# Tool Talk > Wheels >  1969 Mercedes-Benz C111 concept car - photo

## Altair

1969 Mercedes-Benz C111 concept car that featured a fiberglass body and a Wankel engine.




Previously:

1981 Mercedes-Benz Auto 2000 concept car - photos
Mercedes-Benz VISION AVTR concept car - GIF
1939 Mercedes-Benz T80 land speed record car - photos
Mercedes-Benz SLS AMG fullsize pedal car - GIF

----------

nova_robotics (Jan 7, 2023)

----------


## Frank S

It's a crying shame that the Wankel engine couldn't have been made to be more efficient in fuel conservation with cleaner emissions. The horsepower to weight ratio was phenomenal, its compact design with so few moving parts was a huge advantage from a manufacturing and assembly standpoint, but the criticality of the precision machining and difficulty of making long lasting rotor sealing components was a huge problem. many manufactures dabbled with designing it into their products not just in the automotive industry, with often time poor successes. John Deere in the early 1980s licensed it to use in powering generators I remember an Oil and Gas trade show there was a display of 30 Kw and, 300 KW generators made by John Deere on display in Gasoline, Natural gas and diesel versions.

----------

nova_robotics (Jan 7, 2023)

----------


## nova_robotics

I love Wankels.

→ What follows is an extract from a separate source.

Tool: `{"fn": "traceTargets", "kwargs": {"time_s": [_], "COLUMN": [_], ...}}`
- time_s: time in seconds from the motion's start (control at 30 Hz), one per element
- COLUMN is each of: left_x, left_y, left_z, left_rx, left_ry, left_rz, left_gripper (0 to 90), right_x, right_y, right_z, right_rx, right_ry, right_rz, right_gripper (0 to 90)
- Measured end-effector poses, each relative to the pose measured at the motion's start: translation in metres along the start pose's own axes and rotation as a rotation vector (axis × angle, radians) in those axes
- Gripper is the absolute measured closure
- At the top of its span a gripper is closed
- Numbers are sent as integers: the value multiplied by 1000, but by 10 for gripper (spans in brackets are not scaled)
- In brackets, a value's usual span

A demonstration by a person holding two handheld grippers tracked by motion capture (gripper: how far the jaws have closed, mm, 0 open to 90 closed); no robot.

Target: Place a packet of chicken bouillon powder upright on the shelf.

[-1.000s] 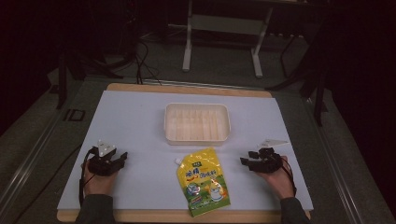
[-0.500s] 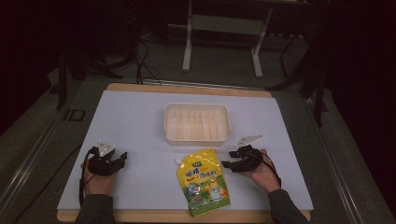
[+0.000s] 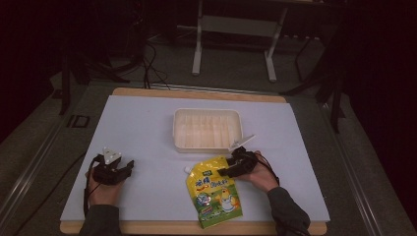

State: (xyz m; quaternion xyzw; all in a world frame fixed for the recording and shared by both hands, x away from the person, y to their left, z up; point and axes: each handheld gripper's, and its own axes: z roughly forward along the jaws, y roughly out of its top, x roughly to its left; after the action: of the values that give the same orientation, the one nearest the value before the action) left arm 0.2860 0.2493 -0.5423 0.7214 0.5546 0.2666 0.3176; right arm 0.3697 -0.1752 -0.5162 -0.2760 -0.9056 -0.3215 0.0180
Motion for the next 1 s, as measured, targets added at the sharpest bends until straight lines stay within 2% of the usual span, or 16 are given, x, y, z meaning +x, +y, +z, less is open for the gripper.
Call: {"fn": "traceTargets", "kwargs": {"time_s": [0.07,0.1,0.13,0.17,0.23,0.3,0.4,0.5,0.53,0.63,0.67,0.77,0.87,1.0], "left_x": [0,0,0,0,0,0,0,0,0,0,0,0,0,0], "left_y": [0,0,0,0,0,0,0,0,0,0,0,0,0,0], "left_z": [0,0,0,0,0,0,1,1,1,1,1,1,1,1], "left_rx": [1,-1,0,0,4,3,5,6,6,6,7,7,9,8], "left_ry": [0,-1,-1,-1,0,0,0,1,0,0,-2,-3,-5,-4], "left_rz": [0,0,0,0,-1,1,1,0,1,0,-1,0,-3,-2], "left_gripper": [472,472,471,471,471,471,471,470,470,469,469,469,469,469], "right_x": [-1,-3,-3,-3,3,6,10,8,8,7,4,5,8,11], "right_y": [1,3,4,4,5,6,7,10,11,11,11,11,11,13], "right_z": [3,5,6,6,3,1,6,7,7,7,8,7,4,-4], "right_rx": [7,8,15,15,18,31,123,140,150,153,164,168,171,142], "right_ry": [15,71,91,91,141,153,131,143,142,142,139,132,139,142], "right_rz": [2,18,20,20,-3,-23,-39,-27,-16,-14,10,1,-28,-34], "right_gripper": [466,499,510,510,540,556,553,582,617,663,803,893,900,900]}}
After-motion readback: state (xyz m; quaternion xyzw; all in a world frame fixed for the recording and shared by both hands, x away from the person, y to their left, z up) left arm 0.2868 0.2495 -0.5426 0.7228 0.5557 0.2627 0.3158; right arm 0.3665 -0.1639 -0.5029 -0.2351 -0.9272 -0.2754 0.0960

They're HORRIBLE, but they're odd and therefore I want one.

----------

Frank S (Jan 8, 2023)

----------


## odd one

The new "liquid piston" engine has been described as "turning the wankle inside out" 


Can't wait to see if this actually takes off and makes it into widespread production.

----------

nova_robotics (Jan 9, 2023)

----------


## odd one

Looks like the car that inspired the Delorean.

----------